How to complete this task ▸ Pull each line containing "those" from the data.

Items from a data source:

----

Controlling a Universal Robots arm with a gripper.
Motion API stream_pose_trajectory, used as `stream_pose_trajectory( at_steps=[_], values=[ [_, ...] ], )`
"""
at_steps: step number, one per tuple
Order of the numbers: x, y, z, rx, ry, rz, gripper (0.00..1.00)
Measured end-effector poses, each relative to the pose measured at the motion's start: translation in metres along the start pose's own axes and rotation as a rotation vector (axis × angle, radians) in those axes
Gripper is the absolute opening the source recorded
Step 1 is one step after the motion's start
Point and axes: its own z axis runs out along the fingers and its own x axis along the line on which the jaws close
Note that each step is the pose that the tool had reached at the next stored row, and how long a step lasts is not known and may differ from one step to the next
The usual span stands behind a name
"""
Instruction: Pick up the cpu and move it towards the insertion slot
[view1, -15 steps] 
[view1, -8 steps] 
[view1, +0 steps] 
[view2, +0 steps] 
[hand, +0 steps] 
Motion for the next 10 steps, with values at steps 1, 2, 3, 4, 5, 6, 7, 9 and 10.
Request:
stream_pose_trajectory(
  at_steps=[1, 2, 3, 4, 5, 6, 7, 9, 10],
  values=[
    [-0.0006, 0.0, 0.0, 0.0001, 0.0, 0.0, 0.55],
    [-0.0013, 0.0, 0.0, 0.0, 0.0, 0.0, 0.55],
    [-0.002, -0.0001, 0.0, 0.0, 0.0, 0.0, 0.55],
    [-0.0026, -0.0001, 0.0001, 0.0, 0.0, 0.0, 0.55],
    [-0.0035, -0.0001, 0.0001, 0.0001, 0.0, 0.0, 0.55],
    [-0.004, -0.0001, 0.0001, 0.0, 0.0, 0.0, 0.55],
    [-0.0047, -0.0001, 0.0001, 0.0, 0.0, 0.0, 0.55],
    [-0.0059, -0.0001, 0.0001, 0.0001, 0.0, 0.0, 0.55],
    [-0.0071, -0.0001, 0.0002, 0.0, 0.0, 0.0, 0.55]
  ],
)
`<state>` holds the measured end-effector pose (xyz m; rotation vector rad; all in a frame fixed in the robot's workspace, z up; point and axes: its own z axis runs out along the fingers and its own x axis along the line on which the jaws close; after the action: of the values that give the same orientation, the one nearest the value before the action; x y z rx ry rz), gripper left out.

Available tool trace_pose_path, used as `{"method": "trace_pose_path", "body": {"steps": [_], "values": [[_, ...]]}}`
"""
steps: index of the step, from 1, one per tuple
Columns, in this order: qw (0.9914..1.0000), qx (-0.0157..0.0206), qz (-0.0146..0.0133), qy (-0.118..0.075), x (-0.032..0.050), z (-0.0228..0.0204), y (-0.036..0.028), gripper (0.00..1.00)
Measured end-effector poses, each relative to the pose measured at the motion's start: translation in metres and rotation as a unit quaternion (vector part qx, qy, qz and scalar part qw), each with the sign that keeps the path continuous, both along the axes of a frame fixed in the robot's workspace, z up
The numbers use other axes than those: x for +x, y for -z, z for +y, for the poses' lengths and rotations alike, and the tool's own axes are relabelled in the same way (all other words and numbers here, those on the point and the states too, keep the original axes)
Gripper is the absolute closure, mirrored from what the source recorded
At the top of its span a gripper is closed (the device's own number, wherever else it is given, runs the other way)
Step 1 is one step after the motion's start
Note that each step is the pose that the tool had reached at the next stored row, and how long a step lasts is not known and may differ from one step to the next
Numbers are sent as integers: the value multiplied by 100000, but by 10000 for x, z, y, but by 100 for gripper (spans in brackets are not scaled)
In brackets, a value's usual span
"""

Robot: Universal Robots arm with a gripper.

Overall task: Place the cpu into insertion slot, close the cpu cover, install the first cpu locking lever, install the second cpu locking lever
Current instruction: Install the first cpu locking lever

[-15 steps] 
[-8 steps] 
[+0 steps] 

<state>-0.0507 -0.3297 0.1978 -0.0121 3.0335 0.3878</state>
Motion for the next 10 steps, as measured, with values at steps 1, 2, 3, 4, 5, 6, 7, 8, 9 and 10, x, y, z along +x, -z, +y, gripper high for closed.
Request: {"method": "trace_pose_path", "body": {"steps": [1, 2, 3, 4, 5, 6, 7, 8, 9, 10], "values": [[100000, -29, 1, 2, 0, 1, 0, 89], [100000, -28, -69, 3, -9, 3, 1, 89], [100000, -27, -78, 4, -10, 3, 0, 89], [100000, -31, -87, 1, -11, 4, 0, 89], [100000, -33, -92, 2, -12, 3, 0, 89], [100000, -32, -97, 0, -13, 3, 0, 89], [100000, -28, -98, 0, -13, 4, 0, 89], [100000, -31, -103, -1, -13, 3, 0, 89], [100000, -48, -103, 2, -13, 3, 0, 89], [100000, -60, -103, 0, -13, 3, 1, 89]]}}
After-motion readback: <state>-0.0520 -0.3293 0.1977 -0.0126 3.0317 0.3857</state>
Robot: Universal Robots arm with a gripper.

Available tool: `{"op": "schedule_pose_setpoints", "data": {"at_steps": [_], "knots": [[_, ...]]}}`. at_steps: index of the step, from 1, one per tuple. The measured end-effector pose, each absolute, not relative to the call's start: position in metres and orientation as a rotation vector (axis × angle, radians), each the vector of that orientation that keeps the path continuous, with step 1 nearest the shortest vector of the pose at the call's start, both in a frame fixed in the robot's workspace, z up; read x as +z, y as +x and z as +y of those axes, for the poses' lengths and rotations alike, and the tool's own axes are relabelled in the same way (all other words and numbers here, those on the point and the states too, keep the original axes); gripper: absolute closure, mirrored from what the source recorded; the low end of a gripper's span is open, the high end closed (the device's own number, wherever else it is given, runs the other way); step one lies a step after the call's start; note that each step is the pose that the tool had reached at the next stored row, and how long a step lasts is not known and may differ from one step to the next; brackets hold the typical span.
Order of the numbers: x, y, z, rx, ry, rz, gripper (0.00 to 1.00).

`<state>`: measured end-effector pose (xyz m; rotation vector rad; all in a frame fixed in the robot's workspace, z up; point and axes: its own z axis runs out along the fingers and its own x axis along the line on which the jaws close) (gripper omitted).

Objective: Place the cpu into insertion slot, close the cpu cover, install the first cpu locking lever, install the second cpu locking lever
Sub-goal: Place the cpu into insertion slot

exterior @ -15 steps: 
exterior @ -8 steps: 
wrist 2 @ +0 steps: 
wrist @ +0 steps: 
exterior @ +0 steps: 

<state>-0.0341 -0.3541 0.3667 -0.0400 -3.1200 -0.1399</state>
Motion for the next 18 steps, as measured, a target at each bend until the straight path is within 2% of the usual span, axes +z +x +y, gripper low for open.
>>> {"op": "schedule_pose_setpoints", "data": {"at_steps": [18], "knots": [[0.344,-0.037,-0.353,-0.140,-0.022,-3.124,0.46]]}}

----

Expected answer ▸
Measured end-effector poses, each relative to the pose measured at the motion's start: translation in metres along the start pose's own axes and rotation as a rotation vector (axis × angle, radians) in those axes
The numbers use other axes than those: x for +x, y for -z, z for +y, for the poses' lengths and rotations alike, and the tool's own axes are relabelled in the same way (all other words and numbers here, those on the point and the states too, keep the original axes)
Available tool: `{"op": "schedule_pose_setpoints", "data": {"at_steps": [_], "knots": [[_, ...]]}}`. at_steps: index of the step, from 1, one per tuple. The measured end-effector pose, each absolute, not relative to the call's start: position in metres and orientation as a rotation vector (axis × angle, radians), each the vector of that orientation that keeps the path continuous, with step 1 nearest the shortest vector of the pose at the call's start, both in a frame fixed in the robot's workspace, z up; read x as +z, y as +x and z as +y of those axes, for the poses' lengths and rotations alike, and the tool's own axes are relabelled in the same way (all other words and numbers here, those on the point and the states too, keep the original axes); gripper: absolute closure, mirrored from what the source recorded; the low end of a gripper's span is open, the high end closed (the device's own number, wherever else it is given, runs the other way); step one lies a step after the call's start; note that each step is the pose that the tool had reached at the next stored row, and how long a step lasts is not known and may differ from one step to the next; brackets hold the typical span.

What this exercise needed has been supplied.